Table of Contents
International Scholarly Research Notices
Volume 2014, Article ID 414013, 11 pages
http://dx.doi.org/10.1155/2014/414013
Research Article

Canonical PSO Based -Means Clustering Approach for Real Datasets

1Heritage Institute of Technology, Kolkata, West Bengal 700 107, India
2Institute of Engineering & Management, Kolkata, West Bengal 700 091, India

Received 14 June 2014; Revised 19 September 2014; Accepted 2 October 2014; Published 13 November 2014

Academic Editor: Francesco Camastra

Copyright © 2014 Lopamudra Dey and Sanjay Chakraborty. This is an open access article distributed under the Creative Commons Attribution License, which permits unrestricted use, distribution, and reproduction in any medium, provided the original work is properly cited.

Abstract

“Clustering” the significance and application of this technique is spread over various fields.
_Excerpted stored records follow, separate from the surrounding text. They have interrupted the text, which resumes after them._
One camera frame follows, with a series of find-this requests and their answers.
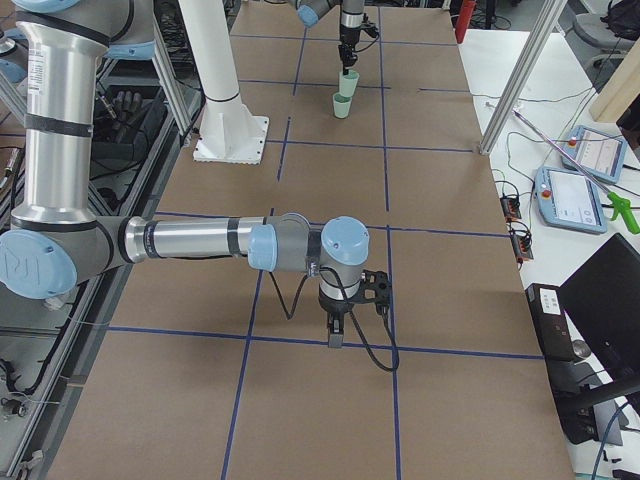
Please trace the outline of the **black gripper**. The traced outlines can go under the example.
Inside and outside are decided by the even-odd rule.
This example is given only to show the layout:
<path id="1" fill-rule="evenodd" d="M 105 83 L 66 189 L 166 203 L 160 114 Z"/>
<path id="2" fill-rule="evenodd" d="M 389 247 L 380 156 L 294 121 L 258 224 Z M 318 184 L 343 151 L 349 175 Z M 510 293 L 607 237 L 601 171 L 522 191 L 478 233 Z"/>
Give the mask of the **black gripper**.
<path id="1" fill-rule="evenodd" d="M 327 346 L 339 349 L 344 341 L 344 316 L 353 310 L 354 303 L 320 294 L 319 304 L 327 313 Z"/>
<path id="2" fill-rule="evenodd" d="M 341 30 L 339 39 L 338 51 L 342 63 L 342 75 L 346 76 L 350 73 L 351 60 L 357 59 L 356 47 L 359 42 L 359 31 Z"/>

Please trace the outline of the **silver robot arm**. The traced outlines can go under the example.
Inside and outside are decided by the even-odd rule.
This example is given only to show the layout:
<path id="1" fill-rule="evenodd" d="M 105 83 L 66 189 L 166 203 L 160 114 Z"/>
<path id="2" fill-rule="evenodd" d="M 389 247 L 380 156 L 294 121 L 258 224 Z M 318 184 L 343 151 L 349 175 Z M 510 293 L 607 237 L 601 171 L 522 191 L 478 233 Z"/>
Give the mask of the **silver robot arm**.
<path id="1" fill-rule="evenodd" d="M 244 257 L 257 270 L 318 277 L 328 344 L 364 301 L 369 234 L 342 216 L 316 228 L 299 214 L 154 221 L 97 216 L 88 206 L 96 70 L 106 57 L 155 52 L 149 1 L 19 1 L 29 43 L 24 198 L 1 237 L 1 280 L 30 299 L 146 259 Z"/>
<path id="2" fill-rule="evenodd" d="M 358 60 L 357 46 L 360 42 L 361 31 L 368 20 L 365 14 L 365 2 L 357 0 L 292 0 L 287 1 L 296 11 L 301 23 L 306 28 L 318 24 L 334 8 L 338 7 L 339 14 L 339 45 L 338 52 L 341 62 L 341 75 L 348 75 Z"/>
Clustering is an unsupervised process in data mining, that is why the proper evaluation of the results and measuring the compactness and separability of the clusters are important issues. The procedure of evaluating the results of a clustering algorithm is known as cluster validity measure. Different types of indexes are used to solve different types of problems and indices selection depends on the kind of available data. This paper first proposes Canonical PSO based K-means clustering algorithm and also analyses some important clustering indices (intercluster, intracluster) and then evaluates the effects of those indices on real-time air pollution database, wholesale customer, wine, and vehicle datasets using typical K-means, Canonical PSO based K-means, simple PSO based K-means, DBSCAN, and Hierarchical clustering algorithms. This paper also describes the nature of the clusters and finally compares the performances of these clustering algorithms according to the validity assessment. It also defines which algorithm will be more desirable among all these algorithms to make proper compact clusters on this particular real life datasets. It actually deals with the behaviour of these clustering algorithms with respect to validation indexes and represents their results of evaluation in terms of mathematical and graphical forms.